“It's the scene for which, I believe, the entire novel was written to bring into the world, the reason Nikolai Chernyshevsky sat down in his cell at the Peter and Paul Fortress prison and began the book” writes Scott Bailey. It’s Part 3, chapter xxix, “An Extraordinary Man.” You always know something is up when Chernyshevky gives a chapter a title. With minor changes, the chapter could be an independent short story.
The story is the biography of Rakhmetov, revolutionary superhero.
The ideal of the disciplined, dedicated revolutionary, coldly Utilitarian and even cruel to himself and others, but warmed by a love for mankind that he sternly represses for rear of weakening his resolution; the iron-willed leader who sacrifices his private life to the revolution, and who, since he looks on himself only as an instrument, feels free to use others in the same way – in short, the Bolshevik mentality, for which it is impossible to find any source in European Socialism, steps right out of the pages of What Is To Be Done? (199)
That is Joseph Frank again, actually from the same page of Through the Russian Prism that I quoted yesterday. Chernyshevsky invented the Bolshevik. Or Chernyshevsky plus Vladimir Lenin. This chapter did a lot of damage. On the same page, still, down in the footnote about Emma Goldman’s sewing cooperative, I learn that the anarchist Alexander Berkman, when he planned to assassinate Henry Clay Frick, used “Rakhmetov” as his pseudonym. Imitation Rakhmetov’s began to pop up all over, including in Dostoevksy’s Devils (1872). Crime and Punishment’s Raskolnikov (1866) is a relative, too, an inversion or parody.
So what is Rakhmetov like? He is amazing. Some quotations:
… he needed to eat beef, a great deal of beef. So he did. He regretted every kopeck spent on any other kind of food…
Therefore, if fruit was served, he would always eat apples, but never apricots. (281)
This is because he only eats the food not eaten by but potentially available to the common people. Thus he will eat meat pies, “[b]ut he wouldn’t eat sardines.”
The things he used to say and do on such occasions are beyond comprehension. (284)
Yes, however rude Rakhmetov’s manners, everyone remained convinced that he acted as he did because it was the most sensible and simplest way to act… In spite of this phenomenal rudeness, he was basically a very tactful person. (286)

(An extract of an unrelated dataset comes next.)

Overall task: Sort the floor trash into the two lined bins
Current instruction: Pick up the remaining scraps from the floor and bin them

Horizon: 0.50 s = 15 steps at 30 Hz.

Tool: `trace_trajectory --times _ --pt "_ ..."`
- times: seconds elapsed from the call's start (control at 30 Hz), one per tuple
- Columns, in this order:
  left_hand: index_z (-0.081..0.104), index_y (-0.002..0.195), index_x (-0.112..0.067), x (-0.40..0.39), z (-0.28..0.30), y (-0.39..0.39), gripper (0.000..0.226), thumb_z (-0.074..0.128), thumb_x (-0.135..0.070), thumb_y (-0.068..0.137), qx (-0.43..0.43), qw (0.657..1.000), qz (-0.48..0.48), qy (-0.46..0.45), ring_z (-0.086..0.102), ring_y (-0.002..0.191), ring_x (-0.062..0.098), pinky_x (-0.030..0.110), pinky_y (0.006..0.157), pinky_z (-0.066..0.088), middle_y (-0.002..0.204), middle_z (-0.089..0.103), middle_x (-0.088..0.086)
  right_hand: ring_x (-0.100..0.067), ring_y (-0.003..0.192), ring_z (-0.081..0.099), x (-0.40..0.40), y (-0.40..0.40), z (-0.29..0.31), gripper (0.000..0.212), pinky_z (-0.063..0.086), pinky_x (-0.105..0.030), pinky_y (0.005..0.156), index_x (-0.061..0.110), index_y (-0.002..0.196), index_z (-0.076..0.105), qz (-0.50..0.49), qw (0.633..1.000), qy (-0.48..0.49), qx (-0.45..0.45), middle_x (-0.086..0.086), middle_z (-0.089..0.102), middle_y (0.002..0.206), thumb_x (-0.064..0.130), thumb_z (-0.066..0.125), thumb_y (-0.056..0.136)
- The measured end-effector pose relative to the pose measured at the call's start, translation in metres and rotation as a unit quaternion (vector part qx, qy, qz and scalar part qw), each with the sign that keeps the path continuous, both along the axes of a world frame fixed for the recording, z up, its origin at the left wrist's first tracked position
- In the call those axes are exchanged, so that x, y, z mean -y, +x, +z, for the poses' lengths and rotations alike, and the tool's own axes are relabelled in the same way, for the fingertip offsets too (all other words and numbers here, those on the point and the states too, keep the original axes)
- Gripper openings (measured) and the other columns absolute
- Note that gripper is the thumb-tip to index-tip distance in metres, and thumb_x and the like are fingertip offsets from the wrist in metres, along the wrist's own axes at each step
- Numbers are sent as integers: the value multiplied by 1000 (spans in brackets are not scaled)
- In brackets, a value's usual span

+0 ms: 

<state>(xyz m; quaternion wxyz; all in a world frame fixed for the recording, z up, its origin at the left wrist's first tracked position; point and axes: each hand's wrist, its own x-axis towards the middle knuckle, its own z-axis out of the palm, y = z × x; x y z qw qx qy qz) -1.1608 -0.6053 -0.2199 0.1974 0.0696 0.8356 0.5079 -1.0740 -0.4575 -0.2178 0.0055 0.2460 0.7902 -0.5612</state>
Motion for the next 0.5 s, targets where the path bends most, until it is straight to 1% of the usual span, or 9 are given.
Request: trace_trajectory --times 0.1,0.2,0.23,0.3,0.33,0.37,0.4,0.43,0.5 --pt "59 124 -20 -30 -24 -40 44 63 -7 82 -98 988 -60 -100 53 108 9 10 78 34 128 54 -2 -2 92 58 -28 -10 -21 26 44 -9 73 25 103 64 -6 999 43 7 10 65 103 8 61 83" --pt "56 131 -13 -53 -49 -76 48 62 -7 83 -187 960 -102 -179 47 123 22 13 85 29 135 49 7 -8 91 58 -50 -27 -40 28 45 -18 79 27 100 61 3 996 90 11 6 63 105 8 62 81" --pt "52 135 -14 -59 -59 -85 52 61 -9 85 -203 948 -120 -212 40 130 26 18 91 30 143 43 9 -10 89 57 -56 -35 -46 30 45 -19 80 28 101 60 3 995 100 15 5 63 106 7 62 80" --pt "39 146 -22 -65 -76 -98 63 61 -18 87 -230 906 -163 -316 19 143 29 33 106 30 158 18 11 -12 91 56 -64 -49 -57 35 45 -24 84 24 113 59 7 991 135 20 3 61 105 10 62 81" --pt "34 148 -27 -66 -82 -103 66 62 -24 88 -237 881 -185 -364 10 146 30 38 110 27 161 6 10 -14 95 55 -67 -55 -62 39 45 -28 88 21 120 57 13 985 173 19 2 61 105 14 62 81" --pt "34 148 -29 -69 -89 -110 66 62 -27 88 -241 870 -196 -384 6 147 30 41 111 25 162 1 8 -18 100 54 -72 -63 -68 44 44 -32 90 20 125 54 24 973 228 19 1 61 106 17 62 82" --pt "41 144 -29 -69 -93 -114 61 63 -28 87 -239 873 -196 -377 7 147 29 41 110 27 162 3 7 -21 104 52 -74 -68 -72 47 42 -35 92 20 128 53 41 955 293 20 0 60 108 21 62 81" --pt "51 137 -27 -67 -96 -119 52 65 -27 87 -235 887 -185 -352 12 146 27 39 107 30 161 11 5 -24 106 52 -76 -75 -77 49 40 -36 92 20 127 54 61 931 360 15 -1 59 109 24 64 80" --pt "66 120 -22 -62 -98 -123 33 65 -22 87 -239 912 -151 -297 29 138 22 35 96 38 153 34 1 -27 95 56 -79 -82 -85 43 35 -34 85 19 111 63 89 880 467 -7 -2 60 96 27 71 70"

As a teenager, Rakhmetov works to become super-strong. He is a wealthy aristocrat, but he works as a Volga river bargeman to improve himself, and is eventually capable of legendary feats of strength (279). Later he stops a runaway carriage by grabbing “the rear axle. He brought the carriage to a halt and then fell down.” Had Chernyshevsky been reading Les Misérables, published the previous year? Rakhmetov is as strong as Jean Valjean. I will try not to mention it again, but Chernyshevsky has an obsession with upper body strength that appears throughout the book, often in strange contexts, people lifting each other over their heads for fun, that sort of thing.
When he hears about revolutionary political ideas, Rakhmetov becomes an instant convert.
He asked, “What books should I read first?”… He acquired what he needed and then read for more than three days and nights in a row, from 11 A.M. on Thursday to 9 P.M. on Sunday, a total of eighty-two hours. (280)
“[E]ight glasses of strong coffee” keep him going for a while, but eventually he “collapsed on the floor and slept for about fifteen hours.” You may wonder why I am not more sympathetic with Rakhmetov – that is my question; that is just how I read!
About a year before he vanished from Petersburg for the second and probably the last time, Rakhmetov said to Kirsanov, “Give me a rather large amount of ointment for curing wounds inflicted by a sharp instrument.” (288)
Rakhmetov is testing his strength by sleeping on a bed of nails, like an Orthodox martyr. He is preparing himself for torture. Or he is a lunatic. “’Now I know I can do it.’”
Because of the censorship, anything about Rakhmetov’s revolutionary activities are hidden, thus that odd bit about vanishing, but obvious enough that the publication of the chapter is almost miraculous.
Forget what happened later, and forget the reality of the character, which is non-existent. Rakhmetov, a blend of philosopher, Orthodox ascetic, folk hero, and Hugo is an extraordinary, rich imaginative creation. That anyone wanted to be him, that seems crazy to me. But of course writers, critics and revolutionaries wanted to do something with him. For a cartoon character, he is strangely complex.